A dor
O que torna a tortura atraente é o fato de que ela funciona. O preso não quer falar, apanha e fala. É sobre essa simples constatação que se edifica a complexa justificativa da tortura pela funcionalidade. O que há de terrível nela é sua verdade. O que há de perverso nessa verdade é o sistema lógico que nela se apoia valendo-se da compressão, num juízo aparentemente neutro do conflito entre dois mundos: o do torturador e o de sua vítima. Tudo se reduz à problemática da confissão.

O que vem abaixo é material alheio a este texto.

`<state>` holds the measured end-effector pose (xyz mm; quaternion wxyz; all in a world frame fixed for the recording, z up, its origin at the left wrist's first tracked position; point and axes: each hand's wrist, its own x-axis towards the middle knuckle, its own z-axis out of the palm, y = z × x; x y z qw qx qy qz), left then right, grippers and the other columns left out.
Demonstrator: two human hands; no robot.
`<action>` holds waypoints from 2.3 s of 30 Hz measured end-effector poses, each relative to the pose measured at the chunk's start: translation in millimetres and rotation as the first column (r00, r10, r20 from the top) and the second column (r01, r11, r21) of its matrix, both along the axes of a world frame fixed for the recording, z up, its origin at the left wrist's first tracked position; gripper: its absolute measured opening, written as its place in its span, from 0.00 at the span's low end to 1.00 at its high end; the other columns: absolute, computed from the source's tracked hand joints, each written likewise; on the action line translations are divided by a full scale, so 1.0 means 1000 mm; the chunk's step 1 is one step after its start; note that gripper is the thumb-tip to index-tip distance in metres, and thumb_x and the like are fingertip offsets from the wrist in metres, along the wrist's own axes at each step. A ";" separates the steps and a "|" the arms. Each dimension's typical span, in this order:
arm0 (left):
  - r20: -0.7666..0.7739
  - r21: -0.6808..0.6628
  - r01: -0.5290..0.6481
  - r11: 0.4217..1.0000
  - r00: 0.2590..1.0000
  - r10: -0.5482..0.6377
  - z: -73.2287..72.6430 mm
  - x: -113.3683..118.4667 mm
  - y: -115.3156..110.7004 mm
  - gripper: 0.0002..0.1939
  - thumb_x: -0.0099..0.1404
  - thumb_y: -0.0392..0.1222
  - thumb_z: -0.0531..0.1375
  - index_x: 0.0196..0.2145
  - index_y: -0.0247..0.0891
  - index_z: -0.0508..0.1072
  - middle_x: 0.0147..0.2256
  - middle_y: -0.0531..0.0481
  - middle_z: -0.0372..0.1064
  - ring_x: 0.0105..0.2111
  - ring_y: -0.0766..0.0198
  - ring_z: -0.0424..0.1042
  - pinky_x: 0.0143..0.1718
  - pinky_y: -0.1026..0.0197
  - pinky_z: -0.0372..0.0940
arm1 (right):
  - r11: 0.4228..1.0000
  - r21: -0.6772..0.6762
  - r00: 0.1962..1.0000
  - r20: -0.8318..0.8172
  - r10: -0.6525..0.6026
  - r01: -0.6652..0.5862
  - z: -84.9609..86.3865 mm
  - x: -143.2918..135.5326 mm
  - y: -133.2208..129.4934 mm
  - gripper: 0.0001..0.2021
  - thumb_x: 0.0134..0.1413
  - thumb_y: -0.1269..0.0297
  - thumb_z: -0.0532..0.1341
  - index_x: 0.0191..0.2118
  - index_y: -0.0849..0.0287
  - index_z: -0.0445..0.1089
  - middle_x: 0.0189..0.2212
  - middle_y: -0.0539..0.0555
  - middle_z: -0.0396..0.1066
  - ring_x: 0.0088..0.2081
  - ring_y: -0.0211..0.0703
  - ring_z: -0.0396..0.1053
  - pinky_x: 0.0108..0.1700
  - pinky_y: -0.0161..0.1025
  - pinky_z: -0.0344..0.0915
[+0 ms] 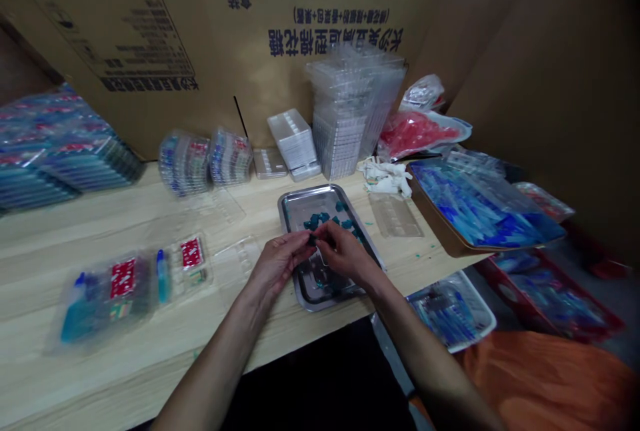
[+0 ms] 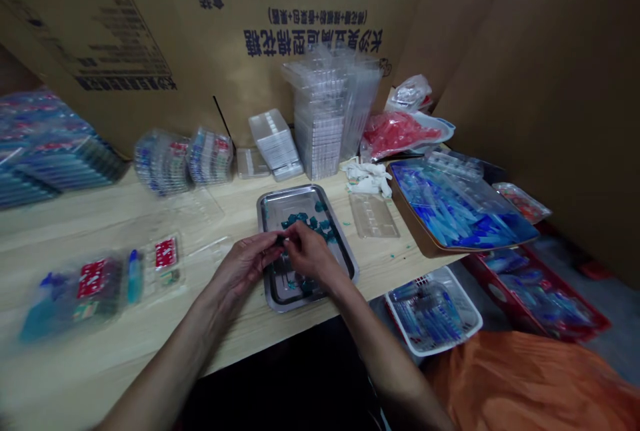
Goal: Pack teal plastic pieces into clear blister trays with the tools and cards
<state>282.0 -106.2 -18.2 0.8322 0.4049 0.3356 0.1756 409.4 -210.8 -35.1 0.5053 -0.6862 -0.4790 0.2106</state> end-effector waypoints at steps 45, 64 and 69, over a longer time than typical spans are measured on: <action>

Assim, a tortura pressiona a confissão e triunfa em toda a sua funcionalidade quando submete a vítima. Essa é a hipérbole virtuosa do torturador. Assemelha-se ao ato cirúrgico, extraindo da vítima algo maligno que ela não expeliria sem agressão.
A teoria da funcionalidade da tortura baseia-se numa confusão entre interrogatório e suplício. Num interrogatório há perguntas e respostas. No suplício, o que se busca é a submissão. O “supremo opróbrio” é cometido pelo torturador, não pelo preso. Quando a vítima fala, suas respostas são produto de sua dolorosa submissão à vontade do torturador, e não das perguntas que ele lhe fez. Prova disso está no fato de que nos cárceres soviéticos milhares de presos confessaram coisas que jamais lhes haviam passado pela cabeça, permitindo ao stalinismo construir suas catedrais conspiratórias.
O poder absoluto que o torturador tem de infligir sofrimento à sua vítima transforma-se em elemento de controle sobre seu corpo. No meio da selva amazônica, espancando um caboclo analfabeto que pedia ajuda divina para sustar os padecimentos, um torturador resumiria sua onipotência embutida: “Que Deus que nada, porque Deus aqui é nós mesmo”. A mente insubmissa torna-se vítima de sua carcaça, que é, a um só tempo, repasto do sofrimento e presa do inimigo. “O preso só lastima uma coisa: o ‘diabo’ do corpo continua aguentando”, lembraria o dirigente comunista Marco Antônio Coelho. Ainda que a certa altura a mente prefira a morte à confissão, aquele corpo dolorido se mantém vivo, permitindo o suplício.